__What this task involves__
Would you print the whole listing again, exactly?

---

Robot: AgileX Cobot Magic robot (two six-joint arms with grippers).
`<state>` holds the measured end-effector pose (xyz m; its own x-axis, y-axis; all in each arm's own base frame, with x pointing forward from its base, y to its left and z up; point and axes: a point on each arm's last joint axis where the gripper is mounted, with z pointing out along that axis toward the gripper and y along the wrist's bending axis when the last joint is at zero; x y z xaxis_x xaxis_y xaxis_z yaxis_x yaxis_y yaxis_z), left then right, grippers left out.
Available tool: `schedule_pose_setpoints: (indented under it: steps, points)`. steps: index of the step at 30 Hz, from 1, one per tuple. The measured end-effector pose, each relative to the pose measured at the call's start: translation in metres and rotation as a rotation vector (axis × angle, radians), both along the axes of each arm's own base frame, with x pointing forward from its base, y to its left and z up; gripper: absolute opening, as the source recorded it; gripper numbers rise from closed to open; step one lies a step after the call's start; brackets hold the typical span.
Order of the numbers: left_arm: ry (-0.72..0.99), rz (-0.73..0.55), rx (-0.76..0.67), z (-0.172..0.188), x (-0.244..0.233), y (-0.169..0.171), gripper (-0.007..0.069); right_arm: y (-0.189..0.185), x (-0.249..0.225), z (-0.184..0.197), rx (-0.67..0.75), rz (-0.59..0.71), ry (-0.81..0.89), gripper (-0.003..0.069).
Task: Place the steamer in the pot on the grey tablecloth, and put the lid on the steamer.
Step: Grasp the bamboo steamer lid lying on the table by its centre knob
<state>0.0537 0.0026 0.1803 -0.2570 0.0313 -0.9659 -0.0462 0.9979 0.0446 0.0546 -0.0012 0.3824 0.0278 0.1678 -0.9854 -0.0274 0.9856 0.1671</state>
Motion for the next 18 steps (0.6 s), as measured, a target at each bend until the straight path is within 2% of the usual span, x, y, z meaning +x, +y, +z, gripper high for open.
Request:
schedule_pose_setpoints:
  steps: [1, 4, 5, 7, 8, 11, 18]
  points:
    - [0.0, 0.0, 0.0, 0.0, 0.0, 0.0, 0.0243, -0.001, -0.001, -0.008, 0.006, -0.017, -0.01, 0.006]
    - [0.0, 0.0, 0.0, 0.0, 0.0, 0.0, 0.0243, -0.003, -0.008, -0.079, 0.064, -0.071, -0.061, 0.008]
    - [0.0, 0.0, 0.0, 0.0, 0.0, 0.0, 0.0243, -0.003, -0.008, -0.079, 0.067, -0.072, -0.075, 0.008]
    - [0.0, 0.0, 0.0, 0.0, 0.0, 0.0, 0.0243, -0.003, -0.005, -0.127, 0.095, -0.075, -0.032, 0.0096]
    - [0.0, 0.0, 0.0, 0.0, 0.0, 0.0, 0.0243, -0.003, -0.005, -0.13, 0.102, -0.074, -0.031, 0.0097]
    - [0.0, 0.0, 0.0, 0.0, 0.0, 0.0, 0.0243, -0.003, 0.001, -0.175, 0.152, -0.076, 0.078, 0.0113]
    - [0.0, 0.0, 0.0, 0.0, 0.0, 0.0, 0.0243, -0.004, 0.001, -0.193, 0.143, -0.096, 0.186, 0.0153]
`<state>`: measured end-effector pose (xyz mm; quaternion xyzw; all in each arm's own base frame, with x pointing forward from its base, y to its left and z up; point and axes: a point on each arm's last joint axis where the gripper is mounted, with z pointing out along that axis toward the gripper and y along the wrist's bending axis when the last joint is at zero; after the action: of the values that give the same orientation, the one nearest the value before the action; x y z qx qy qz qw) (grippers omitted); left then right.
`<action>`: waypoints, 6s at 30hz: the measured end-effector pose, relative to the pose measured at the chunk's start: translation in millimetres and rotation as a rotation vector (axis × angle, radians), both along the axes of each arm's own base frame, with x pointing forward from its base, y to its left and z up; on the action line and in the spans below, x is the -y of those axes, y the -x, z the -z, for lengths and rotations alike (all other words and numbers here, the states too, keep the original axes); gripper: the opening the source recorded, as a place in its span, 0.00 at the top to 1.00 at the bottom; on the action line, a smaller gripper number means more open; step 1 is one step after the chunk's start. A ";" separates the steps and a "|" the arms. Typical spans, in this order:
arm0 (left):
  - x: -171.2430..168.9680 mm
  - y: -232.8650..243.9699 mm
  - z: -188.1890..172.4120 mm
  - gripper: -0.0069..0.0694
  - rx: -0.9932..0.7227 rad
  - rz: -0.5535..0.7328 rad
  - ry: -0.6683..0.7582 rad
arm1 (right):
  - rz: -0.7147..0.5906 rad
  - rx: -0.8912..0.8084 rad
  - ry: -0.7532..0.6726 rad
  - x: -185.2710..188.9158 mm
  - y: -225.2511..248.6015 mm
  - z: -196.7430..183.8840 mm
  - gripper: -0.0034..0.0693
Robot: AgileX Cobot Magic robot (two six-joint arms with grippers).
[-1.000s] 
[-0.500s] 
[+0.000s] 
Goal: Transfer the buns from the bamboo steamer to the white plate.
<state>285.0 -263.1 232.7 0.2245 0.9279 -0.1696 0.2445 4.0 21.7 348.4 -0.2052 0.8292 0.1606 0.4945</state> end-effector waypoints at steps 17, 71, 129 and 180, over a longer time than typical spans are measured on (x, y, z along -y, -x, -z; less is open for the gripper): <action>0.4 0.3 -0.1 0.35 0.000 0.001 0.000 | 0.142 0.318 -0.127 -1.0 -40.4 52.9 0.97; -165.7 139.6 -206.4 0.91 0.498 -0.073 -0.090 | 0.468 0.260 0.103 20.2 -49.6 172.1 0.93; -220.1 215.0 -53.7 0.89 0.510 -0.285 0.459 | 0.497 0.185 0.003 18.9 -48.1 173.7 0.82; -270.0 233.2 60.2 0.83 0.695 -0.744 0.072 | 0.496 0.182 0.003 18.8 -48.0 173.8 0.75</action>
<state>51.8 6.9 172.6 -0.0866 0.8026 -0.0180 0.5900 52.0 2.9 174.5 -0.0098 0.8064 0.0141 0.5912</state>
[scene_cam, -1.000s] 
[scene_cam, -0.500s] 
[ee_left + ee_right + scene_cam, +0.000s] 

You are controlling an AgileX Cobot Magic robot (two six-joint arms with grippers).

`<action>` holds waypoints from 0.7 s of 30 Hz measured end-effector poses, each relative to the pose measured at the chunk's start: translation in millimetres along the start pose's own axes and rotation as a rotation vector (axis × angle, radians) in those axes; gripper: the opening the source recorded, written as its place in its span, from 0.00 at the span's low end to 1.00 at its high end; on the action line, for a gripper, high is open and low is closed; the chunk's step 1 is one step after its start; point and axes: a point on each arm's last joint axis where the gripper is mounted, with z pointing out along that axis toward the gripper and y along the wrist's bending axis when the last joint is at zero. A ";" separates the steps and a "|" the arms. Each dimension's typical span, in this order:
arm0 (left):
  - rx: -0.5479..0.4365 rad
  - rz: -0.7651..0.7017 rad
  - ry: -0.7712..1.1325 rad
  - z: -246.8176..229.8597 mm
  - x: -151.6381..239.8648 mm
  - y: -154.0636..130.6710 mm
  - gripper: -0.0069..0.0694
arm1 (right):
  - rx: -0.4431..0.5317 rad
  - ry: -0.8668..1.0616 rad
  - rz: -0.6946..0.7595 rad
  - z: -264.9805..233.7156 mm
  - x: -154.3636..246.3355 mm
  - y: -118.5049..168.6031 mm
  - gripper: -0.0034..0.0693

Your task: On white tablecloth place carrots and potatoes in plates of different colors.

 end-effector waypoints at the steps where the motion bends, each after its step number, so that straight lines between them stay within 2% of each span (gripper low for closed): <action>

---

__Solution__
Robot: AgileX Cobot Magic robot (two six-joint arms with grippers).
`<state>` holds the measured end-effector pose (xyz m; its own x-axis, y-axis; all in each arm's own base frame, with x pointing forward from its base, y to its left and z up; point and axes: a point on each arm's last joint axis where the gripper is mounted, with z pointing out along that axis toward the gripper and y along the wrist's bending axis when the last joint is at zero; x y z xaxis_x xaxis_y xaxis_z yaxis_x yaxis_y yaxis_z), left then right, grippers left out.
Available tool: `schedule_pose_setpoints: (indented under it: steps, points)`. steps: index of the step at 30 Hz, from 1, one per tuple. The measured end-effector pose, each relative to the pose measured at the call's start: translation in metres and rotation as a rotation vector (axis × angle, radians), both along the axes of each arm's own base frame, with x pointing forward from its base, y to its left and z up; gripper: absolute opening, as the source recorded it; gripper numbers rise from closed to open; step one lies a step after the call's start; brackets hold the typical span.
Order of the numbers: left_arm: ry (-0.72..0.99), rz (-0.73..0.55), rx (-0.76..0.67), z (-0.172..0.188), x (-0.244..0.233), y (-0.169..0.171), gripper (-0.007..0.069); right_arm: y (-0.189..0.185), x (-0.249..0.225), z (-0.184..0.197), rx (-0.67..0.75), rz (-0.59..0.71), ry (-0.81..0.89), gripper (-0.003..0.069).
Task: Place the steamer in the pot on the grey tablecloth, and put the lid on the steamer.
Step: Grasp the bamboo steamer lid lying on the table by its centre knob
<state>0.0537 0.0026 0.1803 -0.2570 0.0313 -0.9659 -0.0462 0.9979 0.0446 0.0546 -0.0012 0.3824 0.0278 0.1678 -0.9854 -0.0274 0.9856 0.1671</state>
Motion for the next 18 steps (0.6 s), as measured, a target at each bend until the straight path is within 2% of the usual span, x, y, z meaning +x, +y, +z, gripper high for open.
Request:
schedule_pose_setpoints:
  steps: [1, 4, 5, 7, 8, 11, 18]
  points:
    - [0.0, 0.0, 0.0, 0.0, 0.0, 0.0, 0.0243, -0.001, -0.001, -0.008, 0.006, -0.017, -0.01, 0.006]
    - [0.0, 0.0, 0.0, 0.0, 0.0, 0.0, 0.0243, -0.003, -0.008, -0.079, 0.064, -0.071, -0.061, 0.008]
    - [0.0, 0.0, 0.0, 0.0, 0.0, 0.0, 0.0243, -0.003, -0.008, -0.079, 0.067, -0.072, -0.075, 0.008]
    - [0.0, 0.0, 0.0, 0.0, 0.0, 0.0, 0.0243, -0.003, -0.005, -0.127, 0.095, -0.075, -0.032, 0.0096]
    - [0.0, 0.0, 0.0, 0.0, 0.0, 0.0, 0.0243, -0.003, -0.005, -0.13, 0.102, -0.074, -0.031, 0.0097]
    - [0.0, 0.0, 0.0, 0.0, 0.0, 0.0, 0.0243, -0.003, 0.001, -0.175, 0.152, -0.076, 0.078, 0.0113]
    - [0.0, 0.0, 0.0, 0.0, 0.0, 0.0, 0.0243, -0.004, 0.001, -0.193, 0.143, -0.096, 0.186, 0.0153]
`<state>`: measured end-effector pose (xyz mm; quaternion xyzw; all in each arm's own base frame, with x pointing forward from its base, y to its left and z up; point and axes: a point on each arm's last joint axis where the gripper is mounted, with z pointing out along that axis toward the gripper and y along the wrist's bending axis when the last joint is at zero; after the action: of the values that give the same orientation, the one nearest the value before the action; x y z qx qy qz qw) (grippers omitted); left then right.
`<action>`: waypoints, 6s at 30hz: the measured end-effector pose, relative to the pose measured at the chunk's start: translation in millimetres and rotation as a rotation vector (axis × angle, radians), both along the axes of each arm's own base frame, with x pointing forward from its base, y to its left and z up; on the action line and in the spans below, x is the -y of those axes, y the -x, z the -z, for lengths and rotations alike (all other words and numbers here, the states too, keep the original axes); gripper: the opening the source recorded, as a place in its span, 0.00 at the top to 1.00 at the bottom; on the action line, a smaller gripper number means more open; step 1 is one step after the chunk's start. A ";" separates the steps and a "|" the arms. Typical spans, in this order:
arm0 (left):
  - x: -171.2430..168.9680 mm
  - y: -232.8650..243.9699 mm
  - z: -188.1890..172.4120 mm
  - gripper: -0.0069..0.0694
  - rx: -0.9932..0.7227 rad
  - rz: -0.5535..0.7328 rad
  - ry: -0.6683..0.7582 rad
arm1 (right):
  - rz: -0.7147..0.5906 rad
  - rx: -0.8912..0.8084 rad
  - ry: -0.7532..0.6726 rad
  - x: -185.2710..188.9158 mm
  - y: -225.2511..248.6015 mm
  - z: -196.7430..183.8840 mm
  - gripper: -0.0034..0.0693
Robot: AgileX Cobot Magic robot (two six-joint arms with grippers).
[-1.000s] 
[-0.500s] 
[+0.000s] 
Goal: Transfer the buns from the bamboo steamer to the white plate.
<state>285.0 -263.1 232.7 0.2245 0.9279 -0.1696 0.2445 4.0 21.7 348.4 -0.2052 0.8292 0.1606 0.4945</state> end-effector waypoints at steps 17, 71, 129 and 180, over a longer time than typical spans are measured on (x, y, z along -y, -x, -z; less is open for the gripper): <action>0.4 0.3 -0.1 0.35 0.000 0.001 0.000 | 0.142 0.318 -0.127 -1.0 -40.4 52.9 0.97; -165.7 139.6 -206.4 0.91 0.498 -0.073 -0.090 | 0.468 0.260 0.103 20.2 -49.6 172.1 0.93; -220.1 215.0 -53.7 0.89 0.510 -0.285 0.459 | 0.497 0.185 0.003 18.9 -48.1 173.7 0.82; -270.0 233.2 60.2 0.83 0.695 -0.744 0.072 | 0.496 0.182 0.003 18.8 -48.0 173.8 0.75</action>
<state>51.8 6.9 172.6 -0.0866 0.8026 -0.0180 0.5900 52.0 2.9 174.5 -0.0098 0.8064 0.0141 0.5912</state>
[scene_cam, -1.000s] 
[scene_cam, -0.500s] 
[ee_left + ee_right + scene_cam, +0.000s] 

You are controlling an AgileX Cobot Magic robot (two six-joint arms with grippers).

`<action>` holds waypoints from 0.7 s of 30 Hz measured end-effector poses, each relative to the pose measured at the chunk's start: translation in millimetres along the start pose's own axes and rotation as a rotation vector (axis × angle, radians) in those axes; gripper: the opening the source recorded, written as its place in its span, from 0.00 at the span's low end to 1.00 at its high end; on the action line, for a gripper, high is open and low is closed; the chunk's step 1 is one step after its start; point and axes: a point on each arm's last joint axis where the gripper is mounted, with z pointing out along that axis toward the gripper and y along the wrist's bending axis when the last joint is at zero. A ";" separates the steps and a "|" the arms. Each dimension's typical span, in this order:
arm0 (left):
  - rx: -0.5479..0.4365 rad
  - rz: -0.7651..0.7017 rad
  - ry: -0.7712..1.1325 rad
  - z: -246.8176..229.8597 mm
  - x: -151.6381..239.8648 mm
  - y: -154.0636..130.6710 mm
  - gripper: -0.0069..0.0694
arm1 (right):
  - rx: -0.4431..0.5317 rad
  - ry: -0.8668..1.0616 rad
  - rz: -0.6946..0.7595 rad
  - z: -264.9805..233.7156 mm
  - x: -154.3636..246.3355 mm
  - y: -118.5049..168.6031 mm
  - gripper: -0.0034..0.0693

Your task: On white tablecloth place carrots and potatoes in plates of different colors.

 end-effector waypoints at the steps where the motion bends, each after its step number, so that straight lines between them stay within 2% of each span (gripper low for closed): <action>

The exercise has no further content.